Some researchers have recently indicated that various egg by-products can be used in peptide manufacturing or food applications, however a new and systematic evaluation of egg by-product utilization is needed. The primary arguments are focused on egg by-product preparation, functional qualities, biological activities and food uses. Some researchers have recently indicated that various egg by-products can be used in peptide manufacturing or food applications, however a new and systematic evaluation of egg by-product utilization is needed. Considering the nutritious nature of ESM, many studies have researched its recycling and effective usage. ESM is now employed in biomaterials, agriculture, medicine and bodily health promotion.

Eggshell membrane protein and hydrolysates preparation

Collagen is a structured protein that helps to keep the extracellular matrix’s structure and functioning intact. It is mostly derived from animal skin and bones, albeit these animal tissues are fraught with controversy. Although, ESM collagen included less than 10% organic matrix, it had a mild allergic reaction and a high bio-safety. As a result, ESM can be utilized to extract collagen as a preferred option. Because ESM contains non-collagen proteins, alkali treatment is required before acid-extracted collagen (Kheirabadi, hadi Razavi et al., 2018). The recovery rate of collagen produced by acid extraction, on the other hand, was poor (8.35 %). By using response surface technology, Mohammadi et al. were able to extract collagen at a 30% extraction rate (Mohammadi et al., 2016). It’s possible that enzymes aided collagen disintegrate more effectively. Despite the fact that ESM can be utilized directly, their applications are limited, due to their potent cross-linking and base tolerance. Protein hydrolysis is an effective process for preparing hydrolysates or peptides. Zhao et al. demonstrated an enzymatic hydrolysis assistance with sodium sulfite technique for preparing ESM-derived peptides that was rapid, green and efficient and the product had good antioxidant properties. It’s possible that sodium sulfite breaks the disulfide link in ESM protein, loosening the structure and making it more receptive to enzymatic reactions (Zhao et al., 2019). Microbial fermentation could yield bioactive peptides in addition to protease hydrolysis.

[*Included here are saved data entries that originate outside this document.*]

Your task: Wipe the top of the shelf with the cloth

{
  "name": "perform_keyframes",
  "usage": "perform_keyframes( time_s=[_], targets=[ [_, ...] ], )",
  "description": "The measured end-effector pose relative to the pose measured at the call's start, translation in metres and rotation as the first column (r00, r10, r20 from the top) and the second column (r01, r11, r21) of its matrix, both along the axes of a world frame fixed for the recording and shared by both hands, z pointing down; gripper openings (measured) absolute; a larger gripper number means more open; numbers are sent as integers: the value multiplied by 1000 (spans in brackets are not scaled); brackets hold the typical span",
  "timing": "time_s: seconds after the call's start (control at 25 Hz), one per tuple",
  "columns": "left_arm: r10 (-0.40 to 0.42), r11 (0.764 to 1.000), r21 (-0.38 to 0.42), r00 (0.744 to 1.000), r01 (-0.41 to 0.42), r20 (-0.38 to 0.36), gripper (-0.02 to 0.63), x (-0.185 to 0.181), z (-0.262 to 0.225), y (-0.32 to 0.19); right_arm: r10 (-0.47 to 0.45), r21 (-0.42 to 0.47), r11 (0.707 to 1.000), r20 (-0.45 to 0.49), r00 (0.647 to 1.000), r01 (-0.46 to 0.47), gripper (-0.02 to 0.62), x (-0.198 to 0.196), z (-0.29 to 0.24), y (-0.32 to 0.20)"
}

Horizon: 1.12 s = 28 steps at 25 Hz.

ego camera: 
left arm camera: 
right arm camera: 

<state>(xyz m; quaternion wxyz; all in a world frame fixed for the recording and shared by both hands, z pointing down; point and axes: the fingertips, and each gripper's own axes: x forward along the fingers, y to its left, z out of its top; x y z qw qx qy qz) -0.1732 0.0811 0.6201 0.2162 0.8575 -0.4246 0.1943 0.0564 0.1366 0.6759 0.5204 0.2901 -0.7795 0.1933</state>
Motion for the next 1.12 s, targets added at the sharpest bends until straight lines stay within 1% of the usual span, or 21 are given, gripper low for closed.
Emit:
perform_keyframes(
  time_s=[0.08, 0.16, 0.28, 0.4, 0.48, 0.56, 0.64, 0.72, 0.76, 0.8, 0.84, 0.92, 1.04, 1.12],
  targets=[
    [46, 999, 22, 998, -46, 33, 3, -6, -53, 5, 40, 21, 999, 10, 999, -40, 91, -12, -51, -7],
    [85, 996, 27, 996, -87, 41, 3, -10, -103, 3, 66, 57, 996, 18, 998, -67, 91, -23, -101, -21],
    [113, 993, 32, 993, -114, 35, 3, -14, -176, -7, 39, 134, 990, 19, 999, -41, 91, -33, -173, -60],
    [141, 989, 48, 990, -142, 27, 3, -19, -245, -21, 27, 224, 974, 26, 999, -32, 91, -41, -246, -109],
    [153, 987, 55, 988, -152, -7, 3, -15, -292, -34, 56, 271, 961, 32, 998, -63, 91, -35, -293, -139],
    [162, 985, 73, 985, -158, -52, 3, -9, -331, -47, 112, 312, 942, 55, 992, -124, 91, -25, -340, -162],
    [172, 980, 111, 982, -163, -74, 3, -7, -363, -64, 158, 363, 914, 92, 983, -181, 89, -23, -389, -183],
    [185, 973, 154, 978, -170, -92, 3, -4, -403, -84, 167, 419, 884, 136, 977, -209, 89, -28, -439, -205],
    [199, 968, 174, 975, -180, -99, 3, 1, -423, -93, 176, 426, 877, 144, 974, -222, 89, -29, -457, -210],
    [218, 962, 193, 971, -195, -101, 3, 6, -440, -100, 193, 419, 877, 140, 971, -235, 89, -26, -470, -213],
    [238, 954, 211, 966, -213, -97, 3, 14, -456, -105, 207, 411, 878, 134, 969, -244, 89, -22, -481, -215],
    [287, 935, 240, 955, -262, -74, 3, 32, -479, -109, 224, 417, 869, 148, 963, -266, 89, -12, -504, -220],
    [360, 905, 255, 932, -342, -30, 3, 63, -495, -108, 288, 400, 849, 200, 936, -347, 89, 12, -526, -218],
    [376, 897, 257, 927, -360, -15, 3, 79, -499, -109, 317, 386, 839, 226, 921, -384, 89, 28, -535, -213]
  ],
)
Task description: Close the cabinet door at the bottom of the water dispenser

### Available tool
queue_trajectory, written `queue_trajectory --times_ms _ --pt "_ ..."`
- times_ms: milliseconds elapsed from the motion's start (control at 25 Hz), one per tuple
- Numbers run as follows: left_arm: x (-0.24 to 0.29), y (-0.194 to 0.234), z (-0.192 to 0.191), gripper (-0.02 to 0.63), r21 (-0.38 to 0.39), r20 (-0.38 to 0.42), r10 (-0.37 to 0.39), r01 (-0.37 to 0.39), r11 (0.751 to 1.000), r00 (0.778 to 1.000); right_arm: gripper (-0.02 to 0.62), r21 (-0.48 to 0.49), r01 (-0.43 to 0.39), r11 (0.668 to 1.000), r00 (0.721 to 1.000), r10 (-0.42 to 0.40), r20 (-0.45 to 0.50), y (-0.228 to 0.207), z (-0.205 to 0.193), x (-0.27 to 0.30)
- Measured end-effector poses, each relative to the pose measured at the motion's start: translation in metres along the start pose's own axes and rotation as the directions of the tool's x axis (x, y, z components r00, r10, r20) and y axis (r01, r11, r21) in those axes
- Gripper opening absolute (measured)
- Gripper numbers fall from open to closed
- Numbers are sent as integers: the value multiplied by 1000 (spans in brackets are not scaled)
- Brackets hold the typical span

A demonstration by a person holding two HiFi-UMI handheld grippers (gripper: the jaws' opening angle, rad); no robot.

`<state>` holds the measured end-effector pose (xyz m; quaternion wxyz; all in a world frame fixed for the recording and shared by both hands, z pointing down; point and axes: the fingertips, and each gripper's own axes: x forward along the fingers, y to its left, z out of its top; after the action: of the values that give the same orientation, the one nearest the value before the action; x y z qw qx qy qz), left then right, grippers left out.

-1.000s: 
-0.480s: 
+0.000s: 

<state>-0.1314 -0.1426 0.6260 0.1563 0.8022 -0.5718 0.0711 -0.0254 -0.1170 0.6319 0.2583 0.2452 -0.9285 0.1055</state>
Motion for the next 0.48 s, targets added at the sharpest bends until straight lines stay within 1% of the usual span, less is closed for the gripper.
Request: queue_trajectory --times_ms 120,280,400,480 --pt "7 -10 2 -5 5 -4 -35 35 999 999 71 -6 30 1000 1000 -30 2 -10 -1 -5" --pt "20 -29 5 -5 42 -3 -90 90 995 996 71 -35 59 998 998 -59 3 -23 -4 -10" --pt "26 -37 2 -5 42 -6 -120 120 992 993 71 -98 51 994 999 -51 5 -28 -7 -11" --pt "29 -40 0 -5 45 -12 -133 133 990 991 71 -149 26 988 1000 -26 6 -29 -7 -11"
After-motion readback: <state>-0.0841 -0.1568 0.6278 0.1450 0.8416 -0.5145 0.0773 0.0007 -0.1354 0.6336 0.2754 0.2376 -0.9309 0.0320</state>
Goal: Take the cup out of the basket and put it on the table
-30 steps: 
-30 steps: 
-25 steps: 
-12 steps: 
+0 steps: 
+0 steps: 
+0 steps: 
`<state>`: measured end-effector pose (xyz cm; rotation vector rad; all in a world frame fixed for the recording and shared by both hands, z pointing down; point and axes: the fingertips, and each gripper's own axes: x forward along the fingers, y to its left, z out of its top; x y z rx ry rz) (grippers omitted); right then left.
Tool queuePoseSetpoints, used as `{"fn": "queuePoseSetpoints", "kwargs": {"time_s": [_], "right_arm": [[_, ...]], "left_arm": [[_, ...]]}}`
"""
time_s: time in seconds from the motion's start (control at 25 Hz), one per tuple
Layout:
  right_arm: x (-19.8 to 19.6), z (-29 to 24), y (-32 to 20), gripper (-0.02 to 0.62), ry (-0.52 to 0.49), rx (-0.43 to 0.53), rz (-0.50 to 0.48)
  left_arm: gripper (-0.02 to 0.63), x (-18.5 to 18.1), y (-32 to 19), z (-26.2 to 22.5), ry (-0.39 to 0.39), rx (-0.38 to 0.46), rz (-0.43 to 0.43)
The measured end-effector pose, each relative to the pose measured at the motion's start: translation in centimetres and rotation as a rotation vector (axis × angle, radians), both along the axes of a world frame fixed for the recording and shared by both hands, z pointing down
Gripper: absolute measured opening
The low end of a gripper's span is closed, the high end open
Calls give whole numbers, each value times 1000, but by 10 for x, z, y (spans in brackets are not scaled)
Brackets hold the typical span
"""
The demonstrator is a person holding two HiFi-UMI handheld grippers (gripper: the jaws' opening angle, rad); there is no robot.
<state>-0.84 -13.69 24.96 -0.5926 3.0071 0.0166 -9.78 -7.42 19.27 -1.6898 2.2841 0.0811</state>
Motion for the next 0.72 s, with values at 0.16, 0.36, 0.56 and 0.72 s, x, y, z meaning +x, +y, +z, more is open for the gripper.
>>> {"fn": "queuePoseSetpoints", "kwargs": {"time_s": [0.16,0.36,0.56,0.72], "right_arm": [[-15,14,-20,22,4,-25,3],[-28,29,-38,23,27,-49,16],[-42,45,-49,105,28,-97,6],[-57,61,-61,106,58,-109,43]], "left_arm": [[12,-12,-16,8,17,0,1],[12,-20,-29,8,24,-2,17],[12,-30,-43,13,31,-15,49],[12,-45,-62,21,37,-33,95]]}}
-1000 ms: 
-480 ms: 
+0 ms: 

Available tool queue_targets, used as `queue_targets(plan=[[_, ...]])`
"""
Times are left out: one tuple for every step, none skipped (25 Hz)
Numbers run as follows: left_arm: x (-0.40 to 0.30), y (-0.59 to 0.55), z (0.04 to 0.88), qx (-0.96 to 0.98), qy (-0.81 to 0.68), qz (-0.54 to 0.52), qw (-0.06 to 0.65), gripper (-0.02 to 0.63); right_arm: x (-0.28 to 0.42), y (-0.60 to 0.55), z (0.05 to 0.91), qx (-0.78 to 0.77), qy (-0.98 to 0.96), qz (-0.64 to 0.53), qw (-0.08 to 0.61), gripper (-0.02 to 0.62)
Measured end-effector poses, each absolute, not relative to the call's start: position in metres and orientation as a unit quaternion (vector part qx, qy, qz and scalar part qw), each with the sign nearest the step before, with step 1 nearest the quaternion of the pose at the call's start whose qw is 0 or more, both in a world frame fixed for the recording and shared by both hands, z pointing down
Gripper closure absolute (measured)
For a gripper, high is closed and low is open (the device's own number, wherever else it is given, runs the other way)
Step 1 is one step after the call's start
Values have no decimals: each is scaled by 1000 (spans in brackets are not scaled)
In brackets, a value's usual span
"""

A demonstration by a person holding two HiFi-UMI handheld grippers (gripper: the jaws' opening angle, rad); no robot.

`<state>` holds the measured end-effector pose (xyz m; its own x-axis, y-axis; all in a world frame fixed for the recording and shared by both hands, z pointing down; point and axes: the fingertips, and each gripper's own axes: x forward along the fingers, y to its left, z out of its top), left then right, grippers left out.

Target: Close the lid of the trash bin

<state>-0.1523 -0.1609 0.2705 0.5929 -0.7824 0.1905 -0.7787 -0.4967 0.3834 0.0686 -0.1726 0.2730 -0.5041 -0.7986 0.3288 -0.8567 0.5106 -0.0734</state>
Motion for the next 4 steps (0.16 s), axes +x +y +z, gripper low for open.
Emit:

Eggshell membrane and hydrolysate functional characteristics

egg byproductsSolubility, foaming, gelling and emulsifying capabilities are all functional features of protein. Due to their insolubility and many disulphide linkages, ESM is challenging to use successfully. Enzymatic hydrolysis and microbial fermentation are two approaches now being used to increase its value. When compared to the hydrolysate obtained without ultrasonic pre-treatment, the ESM hydrolysates obtained under optimal ultrasonic conditions of 95.74 percent amplitude ( 28.06 min, and solid-liquid ratio of 1:30 had better solubility, foaming and emulsifying properties. It’s possible that ultrasonic treatment triggered protein conformational change resulting in more proteins and peptides adsorbed on the interface, lowering interfacial tension and improving functional characteristics (Jain & Anal, 2016). The emulsion stabilized by ultrasound-prepared ESM hydrolysate, on the other hand, displayed poor emulsion stability. The addition of resistant starch improved emulsion stability and effectively delayed oil oxidation, but the emulsion flocculated and released fatty acids, as it went through the small intestine. Understanding how to manage the digestive behaviour of these emulsions could lead to new developments in ESM nutrition delivery systems. Lactobacillus fermentation is an environmentally friendly method of producing bioactive peptides. Protein hydrolysis into oligopeptides was catalyzed by Lactobacillus envelope protease and these hydrolysates were further hydrolysed into smaller peptides and amino acids by intracellular peptidases. Jain et al. fermented ESMs with Lactobacillus and discovered that the hydrolysates showed good foaming (36.7%), emulsifying (94.6 m2/g), solubility (90.7%) and biological activity (Jain & Anal, 2017).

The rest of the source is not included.